In Falkner's business, how someone is served papers is up to him, Falkner said.

He said he prefers consulting with clients and their lawyers on the manner of delivery, "because if we don't make clients happy, they don't come back."

Rules on when and where a person can be served vary from state to state. Falkner said while some states forbid service on Sunday and others limit the hours during which someone can be served, that's not the case in Nevada.

Jason Sudeikis poses in the press room during the Primetime Emmy Awards in September 2021. (Rich Fury / Getty Images / Getty Images)

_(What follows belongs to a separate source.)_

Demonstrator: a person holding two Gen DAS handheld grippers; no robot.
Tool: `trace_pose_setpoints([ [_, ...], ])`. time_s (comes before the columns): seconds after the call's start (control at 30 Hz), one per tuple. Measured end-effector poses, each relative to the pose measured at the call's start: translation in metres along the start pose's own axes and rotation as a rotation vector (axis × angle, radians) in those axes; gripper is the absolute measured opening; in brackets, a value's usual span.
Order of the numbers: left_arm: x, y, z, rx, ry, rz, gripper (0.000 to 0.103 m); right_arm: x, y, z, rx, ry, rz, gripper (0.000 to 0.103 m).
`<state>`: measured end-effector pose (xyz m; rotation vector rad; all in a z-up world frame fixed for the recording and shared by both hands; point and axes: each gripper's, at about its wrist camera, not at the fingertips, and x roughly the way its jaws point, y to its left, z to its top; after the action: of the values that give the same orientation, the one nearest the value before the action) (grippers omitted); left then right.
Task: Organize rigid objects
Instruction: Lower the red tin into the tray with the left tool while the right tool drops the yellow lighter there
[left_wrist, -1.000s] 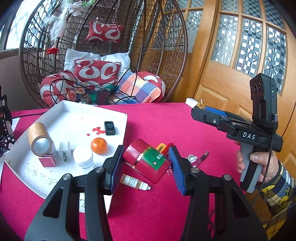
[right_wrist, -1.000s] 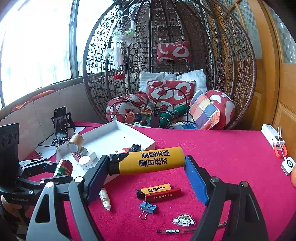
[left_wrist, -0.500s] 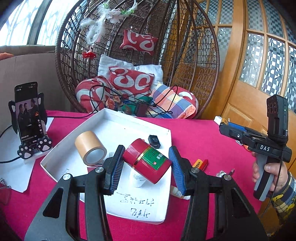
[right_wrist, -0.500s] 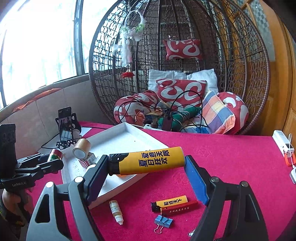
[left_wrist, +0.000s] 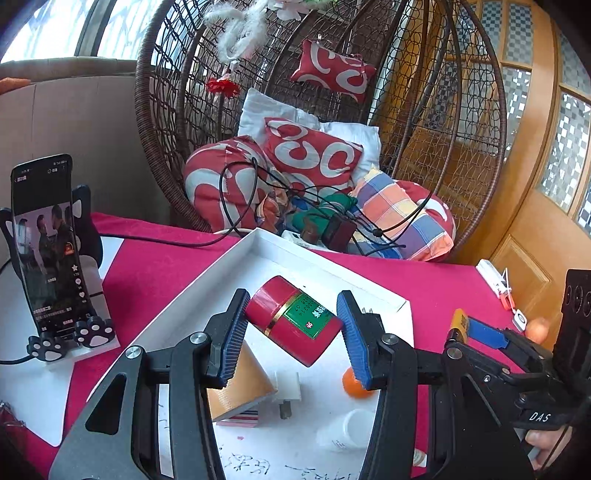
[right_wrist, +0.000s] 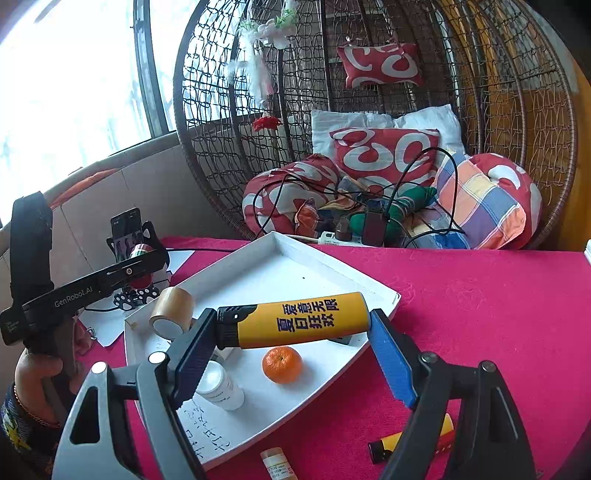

According to Falkner, who said he has served his share of famous entertainers, a loose code of ethics is in place that says a processor should use good judgment and not "do things that are inappropriate or cause undue attention or anything like that." But there are no real ramifications for violating that.

Tracking someone down

When he finds himself in hard-to-serve situations and can't get close enough to an individual to deliver documents, Falkner said he finds it useful to loop in the client as well as their attorney to discuss new strategies.

"It gives me a certain amount of coverage" and ensures that at the end of the day he still gets paid, Falkner said.

Like the man who served Wilde on Tuesday, Falkner said he has been part of a plan to track someone down at a Las Vegas casino.

It usually goes like this: "They say, this person is going to be at this venue at this time, and then we do research and find out how much tickets cost and things like that." Next, he bills the client, or the client offers to pay for an entry ticket in advance.

"And then you just have to try and get as close to somebody as you can to serve them."

In other words, when it seems impossible, get creative.